Nevertheless, Season of the Witch is sweet. Festival is sweet, and the entire The Dark set is just oozing sweetness too. It’s too bad that the set is underpowered. Ok then, what aboot a tournament where players are rewarded for using cards from The Dark?! With Halloween just around the corner, that was the insight we needed to make The Halloween Experiment happen! But we had to work fast.
After looking around the OS blog-o-sphere, see what had been tried before, we opted for a checklist approach where people could pick items to fit how they wanted to spice their deck up, and the more you picked, the more points you’d get.
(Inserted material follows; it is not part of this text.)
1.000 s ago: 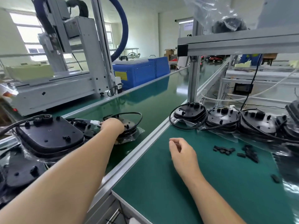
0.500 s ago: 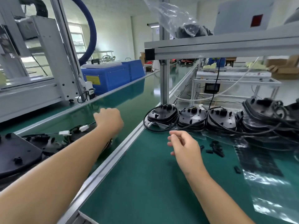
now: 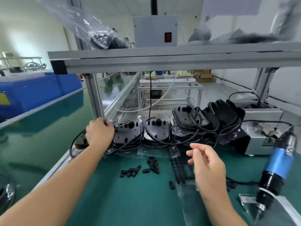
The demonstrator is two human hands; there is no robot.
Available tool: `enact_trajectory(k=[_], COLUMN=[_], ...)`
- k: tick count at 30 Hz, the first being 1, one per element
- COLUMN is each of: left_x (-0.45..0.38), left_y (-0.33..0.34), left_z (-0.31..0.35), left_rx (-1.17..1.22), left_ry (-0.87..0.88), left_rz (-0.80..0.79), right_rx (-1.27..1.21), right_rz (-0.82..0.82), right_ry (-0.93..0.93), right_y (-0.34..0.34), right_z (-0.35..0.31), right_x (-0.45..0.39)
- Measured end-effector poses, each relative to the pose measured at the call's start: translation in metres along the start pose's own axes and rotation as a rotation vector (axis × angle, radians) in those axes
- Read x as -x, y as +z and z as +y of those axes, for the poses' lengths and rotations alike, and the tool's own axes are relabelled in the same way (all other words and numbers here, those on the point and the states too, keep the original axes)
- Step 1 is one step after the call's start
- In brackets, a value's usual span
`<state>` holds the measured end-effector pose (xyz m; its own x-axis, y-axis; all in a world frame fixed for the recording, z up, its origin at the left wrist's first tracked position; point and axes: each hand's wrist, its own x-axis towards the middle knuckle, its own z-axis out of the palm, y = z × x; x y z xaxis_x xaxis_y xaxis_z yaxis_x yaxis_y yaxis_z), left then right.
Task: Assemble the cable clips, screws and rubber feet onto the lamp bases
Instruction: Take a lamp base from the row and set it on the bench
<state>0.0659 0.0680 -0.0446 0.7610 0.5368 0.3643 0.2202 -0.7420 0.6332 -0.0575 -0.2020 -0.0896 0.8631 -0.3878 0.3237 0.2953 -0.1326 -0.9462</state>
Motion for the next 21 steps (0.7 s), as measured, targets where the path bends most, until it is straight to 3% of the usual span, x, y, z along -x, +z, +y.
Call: enact_trajectory(k=[3, 6, 10, 15, 21], left_x=[0.024, 0.052, 0.071, 0.080, 0.077], left_y=[0.023, 0.050, 0.083, 0.107, 0.094], left_z=[0.068, 0.130, 0.170, 0.183, 0.169], left_rx=[0.248, 0.469, 0.531, 0.777, 0.977], left_ry=[0.180, -0.002, -0.233, -0.444, -0.475], left_rz=[-0.290, -0.648, -0.915, -0.919, -0.806], right_rx=[0.015, -0.006, -0.044, -0.050, -0.049], right_rz=[0.035, 0.057, 0.091, 0.073, 0.070], right_ry=[0.030, 0.079, 0.106, 0.113, 0.103], right_y=[-0.003, -0.007, -0.011, -0.012, -0.013], right_z=[0.007, 0.014, 0.014, 0.013, 0.013], right_x=[-0.008, -0.011, -0.015, -0.016, -0.017])
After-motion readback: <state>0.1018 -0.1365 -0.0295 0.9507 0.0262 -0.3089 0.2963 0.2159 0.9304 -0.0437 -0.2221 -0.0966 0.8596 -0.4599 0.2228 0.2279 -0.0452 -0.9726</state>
This way spikes could still play a spike list if they so desired, but even if they did very well in matches they could still place lower overall than someone who got more invested in spicing hard. [FRDT: The key seemed to be reaching some balance between the two strategies, encouraging hybrid approaches.] After some tinkering, and wrapping in all in some sweet Lore elements, we went with this:
There are two types of items on the checklist; gameplay achievements (ex: Control 7+ green creatures) and deck building rewards (ex: put 6 different cards from The Dark in your deck). Each item is worth 1 point and a match win is also worth 1 point — matches consist of only 1 games [FRDT: not only a matter of balance, this would also result in each player getting to see more of the sweetness/jank others came up with!]. The tournament has no timed rounds; the only constraints are that you can’t play against the same player twice and the tournament ends at midnight. The race was on.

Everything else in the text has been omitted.